Instructions to follow: Where the records below reach the line containing "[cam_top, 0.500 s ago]", start transcribing, and end with the line containing "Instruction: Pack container", exactly and with nothing else added.

Dataset excerpts:
________

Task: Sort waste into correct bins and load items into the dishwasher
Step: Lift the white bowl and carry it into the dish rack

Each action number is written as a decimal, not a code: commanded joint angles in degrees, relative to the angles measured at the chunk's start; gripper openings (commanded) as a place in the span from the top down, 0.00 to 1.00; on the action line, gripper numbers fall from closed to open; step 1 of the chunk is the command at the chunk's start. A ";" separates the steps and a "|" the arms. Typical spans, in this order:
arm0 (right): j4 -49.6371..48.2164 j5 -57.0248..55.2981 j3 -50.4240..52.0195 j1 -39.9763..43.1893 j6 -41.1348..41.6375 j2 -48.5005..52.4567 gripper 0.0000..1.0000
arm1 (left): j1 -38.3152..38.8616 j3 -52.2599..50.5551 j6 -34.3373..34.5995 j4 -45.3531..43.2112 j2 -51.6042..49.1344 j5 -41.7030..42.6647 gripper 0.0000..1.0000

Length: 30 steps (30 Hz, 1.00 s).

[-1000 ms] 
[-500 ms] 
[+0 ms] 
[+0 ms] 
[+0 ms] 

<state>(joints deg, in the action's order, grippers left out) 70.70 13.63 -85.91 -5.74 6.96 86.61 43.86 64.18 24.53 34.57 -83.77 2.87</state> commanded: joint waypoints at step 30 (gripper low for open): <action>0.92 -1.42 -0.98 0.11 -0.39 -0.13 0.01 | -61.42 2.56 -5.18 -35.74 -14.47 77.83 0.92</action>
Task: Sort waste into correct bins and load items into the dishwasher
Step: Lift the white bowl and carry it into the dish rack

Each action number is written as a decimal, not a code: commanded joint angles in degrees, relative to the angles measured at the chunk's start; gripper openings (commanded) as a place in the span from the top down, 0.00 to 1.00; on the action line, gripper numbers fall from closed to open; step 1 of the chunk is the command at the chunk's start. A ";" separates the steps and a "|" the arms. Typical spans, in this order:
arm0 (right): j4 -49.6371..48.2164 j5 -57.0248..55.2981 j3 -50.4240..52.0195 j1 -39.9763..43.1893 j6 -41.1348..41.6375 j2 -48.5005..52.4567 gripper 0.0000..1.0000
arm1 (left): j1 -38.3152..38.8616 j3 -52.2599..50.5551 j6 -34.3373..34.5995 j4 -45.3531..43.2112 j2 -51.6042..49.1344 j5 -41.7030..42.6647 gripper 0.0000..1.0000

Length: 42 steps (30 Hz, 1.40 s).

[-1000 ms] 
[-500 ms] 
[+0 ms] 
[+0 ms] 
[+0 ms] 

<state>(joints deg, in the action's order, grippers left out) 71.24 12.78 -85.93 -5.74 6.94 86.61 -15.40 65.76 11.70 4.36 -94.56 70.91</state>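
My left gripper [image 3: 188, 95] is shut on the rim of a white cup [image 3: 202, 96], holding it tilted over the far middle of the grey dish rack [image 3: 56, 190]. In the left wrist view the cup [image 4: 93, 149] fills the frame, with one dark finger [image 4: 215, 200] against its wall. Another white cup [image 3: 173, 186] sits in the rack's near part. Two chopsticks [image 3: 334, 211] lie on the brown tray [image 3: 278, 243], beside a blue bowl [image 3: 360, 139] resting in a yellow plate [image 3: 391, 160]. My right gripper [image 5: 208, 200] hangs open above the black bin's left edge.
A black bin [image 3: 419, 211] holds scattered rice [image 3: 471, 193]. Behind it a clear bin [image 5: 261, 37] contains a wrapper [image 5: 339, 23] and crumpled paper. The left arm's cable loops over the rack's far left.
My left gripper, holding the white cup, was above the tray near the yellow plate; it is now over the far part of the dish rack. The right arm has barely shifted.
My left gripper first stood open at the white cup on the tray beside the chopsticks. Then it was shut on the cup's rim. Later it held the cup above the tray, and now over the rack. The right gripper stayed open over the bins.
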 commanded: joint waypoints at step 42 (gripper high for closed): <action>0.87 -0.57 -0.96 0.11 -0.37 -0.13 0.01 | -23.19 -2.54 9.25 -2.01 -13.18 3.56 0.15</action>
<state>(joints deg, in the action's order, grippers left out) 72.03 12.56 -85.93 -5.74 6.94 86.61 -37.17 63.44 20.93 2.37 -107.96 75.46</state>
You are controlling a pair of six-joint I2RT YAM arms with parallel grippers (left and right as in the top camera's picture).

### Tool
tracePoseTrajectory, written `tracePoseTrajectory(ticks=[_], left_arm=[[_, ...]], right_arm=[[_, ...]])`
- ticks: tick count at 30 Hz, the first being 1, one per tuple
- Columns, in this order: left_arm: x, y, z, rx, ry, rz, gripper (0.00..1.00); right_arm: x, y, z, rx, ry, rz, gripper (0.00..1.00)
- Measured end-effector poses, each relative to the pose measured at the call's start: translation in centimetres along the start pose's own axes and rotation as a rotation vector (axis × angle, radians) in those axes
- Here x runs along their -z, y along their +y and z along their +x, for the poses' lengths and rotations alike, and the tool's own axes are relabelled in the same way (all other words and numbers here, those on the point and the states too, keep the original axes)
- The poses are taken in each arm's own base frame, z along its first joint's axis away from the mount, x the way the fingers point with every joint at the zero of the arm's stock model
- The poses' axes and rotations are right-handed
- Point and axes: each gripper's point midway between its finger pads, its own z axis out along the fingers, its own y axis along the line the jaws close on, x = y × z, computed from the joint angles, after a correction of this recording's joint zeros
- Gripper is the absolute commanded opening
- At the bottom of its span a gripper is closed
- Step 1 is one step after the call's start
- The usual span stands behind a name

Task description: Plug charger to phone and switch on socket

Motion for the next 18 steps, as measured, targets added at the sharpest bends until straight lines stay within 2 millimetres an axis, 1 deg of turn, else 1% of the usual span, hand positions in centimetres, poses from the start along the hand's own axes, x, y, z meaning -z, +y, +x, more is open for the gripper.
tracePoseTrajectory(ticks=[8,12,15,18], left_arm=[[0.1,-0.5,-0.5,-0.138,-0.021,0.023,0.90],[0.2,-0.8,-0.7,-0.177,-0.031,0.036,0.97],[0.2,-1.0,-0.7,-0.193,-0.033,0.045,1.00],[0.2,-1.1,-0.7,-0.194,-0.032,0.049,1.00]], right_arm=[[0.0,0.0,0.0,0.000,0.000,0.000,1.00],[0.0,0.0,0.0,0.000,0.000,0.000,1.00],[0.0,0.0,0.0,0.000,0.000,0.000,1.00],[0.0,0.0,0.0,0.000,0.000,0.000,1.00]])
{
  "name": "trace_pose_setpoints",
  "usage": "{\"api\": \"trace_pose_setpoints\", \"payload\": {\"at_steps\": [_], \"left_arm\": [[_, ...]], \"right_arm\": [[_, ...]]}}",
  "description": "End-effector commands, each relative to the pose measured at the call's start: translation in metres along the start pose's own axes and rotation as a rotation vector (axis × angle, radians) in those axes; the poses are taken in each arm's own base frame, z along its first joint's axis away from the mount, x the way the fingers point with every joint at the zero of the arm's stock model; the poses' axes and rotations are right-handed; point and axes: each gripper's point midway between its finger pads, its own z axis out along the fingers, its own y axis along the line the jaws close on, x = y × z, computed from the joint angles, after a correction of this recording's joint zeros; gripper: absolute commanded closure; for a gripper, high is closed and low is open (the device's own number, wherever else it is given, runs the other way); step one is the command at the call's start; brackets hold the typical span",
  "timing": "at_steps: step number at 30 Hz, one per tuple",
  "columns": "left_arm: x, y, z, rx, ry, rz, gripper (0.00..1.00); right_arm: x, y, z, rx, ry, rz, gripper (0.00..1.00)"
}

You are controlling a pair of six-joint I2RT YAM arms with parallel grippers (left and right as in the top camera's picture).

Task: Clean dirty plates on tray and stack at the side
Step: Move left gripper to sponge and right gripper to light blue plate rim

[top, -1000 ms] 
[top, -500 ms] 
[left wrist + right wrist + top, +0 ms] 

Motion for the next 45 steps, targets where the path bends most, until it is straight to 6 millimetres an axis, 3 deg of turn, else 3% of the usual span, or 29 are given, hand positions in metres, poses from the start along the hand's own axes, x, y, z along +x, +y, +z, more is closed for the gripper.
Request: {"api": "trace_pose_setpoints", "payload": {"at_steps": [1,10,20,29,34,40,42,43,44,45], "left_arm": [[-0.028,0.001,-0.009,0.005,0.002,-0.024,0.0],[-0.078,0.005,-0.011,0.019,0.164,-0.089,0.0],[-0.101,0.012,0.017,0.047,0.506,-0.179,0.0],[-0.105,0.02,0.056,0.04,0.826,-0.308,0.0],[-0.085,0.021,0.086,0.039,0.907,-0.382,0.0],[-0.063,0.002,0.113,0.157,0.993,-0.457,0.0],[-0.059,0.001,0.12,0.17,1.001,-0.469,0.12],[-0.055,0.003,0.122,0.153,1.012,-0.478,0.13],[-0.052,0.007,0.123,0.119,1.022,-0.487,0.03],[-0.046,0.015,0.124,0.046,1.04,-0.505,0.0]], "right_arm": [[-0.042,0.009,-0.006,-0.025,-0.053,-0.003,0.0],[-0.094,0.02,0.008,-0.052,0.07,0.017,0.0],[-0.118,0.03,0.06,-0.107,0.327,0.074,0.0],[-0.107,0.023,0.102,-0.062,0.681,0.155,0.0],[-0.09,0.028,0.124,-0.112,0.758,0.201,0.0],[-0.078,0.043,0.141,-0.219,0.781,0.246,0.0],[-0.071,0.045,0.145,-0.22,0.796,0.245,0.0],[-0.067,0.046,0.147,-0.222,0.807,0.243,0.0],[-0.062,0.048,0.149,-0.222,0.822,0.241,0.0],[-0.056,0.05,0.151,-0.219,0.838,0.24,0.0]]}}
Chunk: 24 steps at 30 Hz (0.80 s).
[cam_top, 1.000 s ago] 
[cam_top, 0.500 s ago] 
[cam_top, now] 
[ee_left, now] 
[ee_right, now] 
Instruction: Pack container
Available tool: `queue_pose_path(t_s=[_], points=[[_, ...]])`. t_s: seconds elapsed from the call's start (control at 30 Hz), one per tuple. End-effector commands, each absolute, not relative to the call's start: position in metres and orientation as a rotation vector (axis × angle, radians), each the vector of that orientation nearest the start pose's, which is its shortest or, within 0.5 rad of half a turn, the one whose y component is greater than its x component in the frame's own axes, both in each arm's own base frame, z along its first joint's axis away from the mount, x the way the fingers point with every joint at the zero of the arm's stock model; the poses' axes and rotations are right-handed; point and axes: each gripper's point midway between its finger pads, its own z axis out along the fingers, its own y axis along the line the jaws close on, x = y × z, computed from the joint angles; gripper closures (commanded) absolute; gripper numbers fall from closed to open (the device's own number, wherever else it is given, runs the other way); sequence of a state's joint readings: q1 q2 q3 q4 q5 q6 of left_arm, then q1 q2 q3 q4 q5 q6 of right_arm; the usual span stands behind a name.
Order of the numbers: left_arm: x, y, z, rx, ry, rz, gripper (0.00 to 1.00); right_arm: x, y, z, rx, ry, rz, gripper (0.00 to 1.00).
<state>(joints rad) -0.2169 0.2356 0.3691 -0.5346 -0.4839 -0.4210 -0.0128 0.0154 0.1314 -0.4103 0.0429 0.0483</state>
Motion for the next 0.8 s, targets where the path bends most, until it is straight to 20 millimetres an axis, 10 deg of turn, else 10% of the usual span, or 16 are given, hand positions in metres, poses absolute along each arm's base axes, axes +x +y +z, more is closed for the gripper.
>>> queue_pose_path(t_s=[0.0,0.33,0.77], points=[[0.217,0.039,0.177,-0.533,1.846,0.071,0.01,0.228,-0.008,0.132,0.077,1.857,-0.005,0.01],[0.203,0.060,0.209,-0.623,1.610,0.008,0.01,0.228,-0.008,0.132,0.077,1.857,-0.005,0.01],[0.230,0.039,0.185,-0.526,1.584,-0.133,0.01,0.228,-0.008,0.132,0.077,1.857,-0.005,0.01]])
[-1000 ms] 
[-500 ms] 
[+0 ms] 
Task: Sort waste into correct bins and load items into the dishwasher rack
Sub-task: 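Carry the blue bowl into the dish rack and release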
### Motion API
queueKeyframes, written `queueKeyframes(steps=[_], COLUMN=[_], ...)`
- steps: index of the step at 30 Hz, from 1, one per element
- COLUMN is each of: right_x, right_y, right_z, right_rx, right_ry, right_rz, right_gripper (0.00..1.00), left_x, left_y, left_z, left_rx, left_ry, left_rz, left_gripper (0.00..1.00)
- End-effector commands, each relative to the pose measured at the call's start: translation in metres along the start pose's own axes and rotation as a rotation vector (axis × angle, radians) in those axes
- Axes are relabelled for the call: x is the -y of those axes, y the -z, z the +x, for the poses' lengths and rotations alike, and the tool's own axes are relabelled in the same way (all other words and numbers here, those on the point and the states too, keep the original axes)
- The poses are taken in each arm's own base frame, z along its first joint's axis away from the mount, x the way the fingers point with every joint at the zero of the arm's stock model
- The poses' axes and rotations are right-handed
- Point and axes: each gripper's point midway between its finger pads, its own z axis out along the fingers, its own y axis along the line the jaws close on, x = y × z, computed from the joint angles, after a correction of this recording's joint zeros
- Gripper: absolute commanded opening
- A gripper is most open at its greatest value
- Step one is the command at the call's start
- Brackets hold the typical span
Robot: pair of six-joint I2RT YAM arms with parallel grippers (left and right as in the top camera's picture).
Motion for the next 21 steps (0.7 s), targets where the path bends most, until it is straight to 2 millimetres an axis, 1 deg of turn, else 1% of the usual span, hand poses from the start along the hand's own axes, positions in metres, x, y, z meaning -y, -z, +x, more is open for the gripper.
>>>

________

Solution for this exercise:
[cam_top, 0.500 s ago] 
[cam_top, now] 
[ee_left, now] 
[ee_right, now] 
Instruction: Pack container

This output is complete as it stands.